A board asking "Are we secure?" is really asking "Are we managing cyber risk responsibly, and should we be worried?" The question tests whether a CISO can translate technical reality into governance language the board can act on.

Why framing it as risk is correct

Security is not a state you arrive at; it is a continuous process of reducing risk to a level leadership has agreed to accept. The strong answer names the top material risks (e.g., ransomware to operations, third-party exposure, data-loss of regulated PII), states the current posture against each, compares that to the board's risk appetite, identifies where investment is going, and is explicit about the residual risk the business is accepting.

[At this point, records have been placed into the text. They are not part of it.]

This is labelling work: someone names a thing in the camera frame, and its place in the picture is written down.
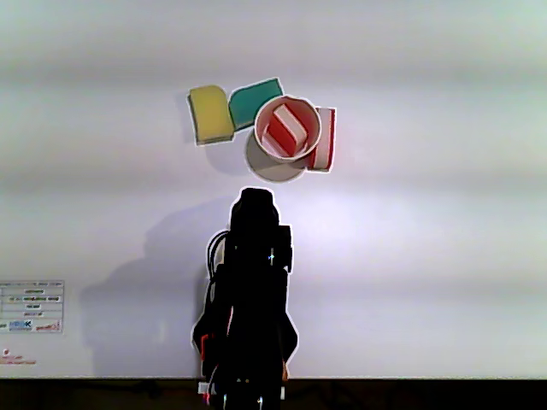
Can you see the yellow sponge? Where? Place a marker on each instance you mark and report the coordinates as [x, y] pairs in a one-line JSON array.
[[210, 113]]

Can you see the red sponge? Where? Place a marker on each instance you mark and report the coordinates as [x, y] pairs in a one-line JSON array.
[[284, 132]]

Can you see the printed label sheet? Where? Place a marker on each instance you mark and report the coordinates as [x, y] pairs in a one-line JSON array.
[[32, 305]]

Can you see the white paper cup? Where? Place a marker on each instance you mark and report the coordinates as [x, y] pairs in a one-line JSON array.
[[273, 171]]

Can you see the green sponge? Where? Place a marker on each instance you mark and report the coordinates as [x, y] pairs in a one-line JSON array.
[[250, 102]]

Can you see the pink sponge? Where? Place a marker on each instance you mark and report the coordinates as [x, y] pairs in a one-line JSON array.
[[325, 136]]

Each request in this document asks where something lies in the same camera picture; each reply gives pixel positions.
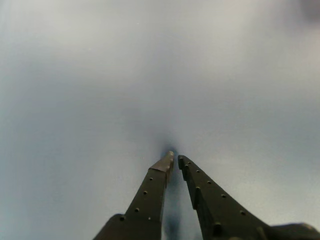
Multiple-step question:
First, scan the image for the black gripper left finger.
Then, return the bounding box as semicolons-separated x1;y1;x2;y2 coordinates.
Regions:
92;150;175;240

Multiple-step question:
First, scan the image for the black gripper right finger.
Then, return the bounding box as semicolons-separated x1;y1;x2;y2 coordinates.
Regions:
177;154;276;240

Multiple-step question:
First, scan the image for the dark blue-grey mat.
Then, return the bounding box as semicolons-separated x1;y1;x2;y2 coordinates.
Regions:
0;0;320;240

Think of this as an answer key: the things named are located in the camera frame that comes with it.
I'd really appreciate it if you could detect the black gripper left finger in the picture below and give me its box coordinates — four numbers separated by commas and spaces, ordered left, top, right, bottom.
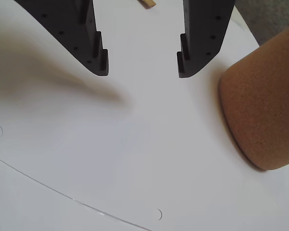
14, 0, 109, 77

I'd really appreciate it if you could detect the cork pen holder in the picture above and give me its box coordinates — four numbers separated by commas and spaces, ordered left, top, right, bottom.
218, 20, 289, 171

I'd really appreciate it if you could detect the wooden pen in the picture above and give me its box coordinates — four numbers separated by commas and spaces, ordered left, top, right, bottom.
137, 0, 157, 10

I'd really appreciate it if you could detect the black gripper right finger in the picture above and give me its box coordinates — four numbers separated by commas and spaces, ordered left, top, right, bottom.
177, 0, 236, 78

That gives the board something to govern: they can fund, defer, or accept with their eyes open.

Why the distractors fail

  • "Yes, we're fully secure." This is false assurance. No organization is fully secure, and the claim destroys your credibility the day an incident occurs — the board will remember you said it.
  • "No, we'll never be secure." Technically defensible but useless. It offers no direction, no priorities, and signals that you don't have command of the risk picture.
  • A list of firewalls and tools. This confuses inputs with outcomes. Spending on products tells the board nothing about whether risk is going down or whether the money was well spent. Boards govern risk and outcomes, not procurement.

What the interviewer is probing

They want to see that you understand the CISO is a business-risk officer, not a head of IT plumbing. The hallmark of a weak candidate is reaching for reassurance ("yes") or for a technical inventory — both feel like answers but neither equips the board to make a decision. Maturity shows in connecting controls to risk, risk to appetite, and appetite to investment, while staying honest about what remains unaddressed.

Likely follow-ups

  • How would you express the organization's risk appetite to a non-technical board?
  • What single metric would you put on the first slide of a board security update, and why?
  • How do you avoid giving the board false assurance while still sounding credible?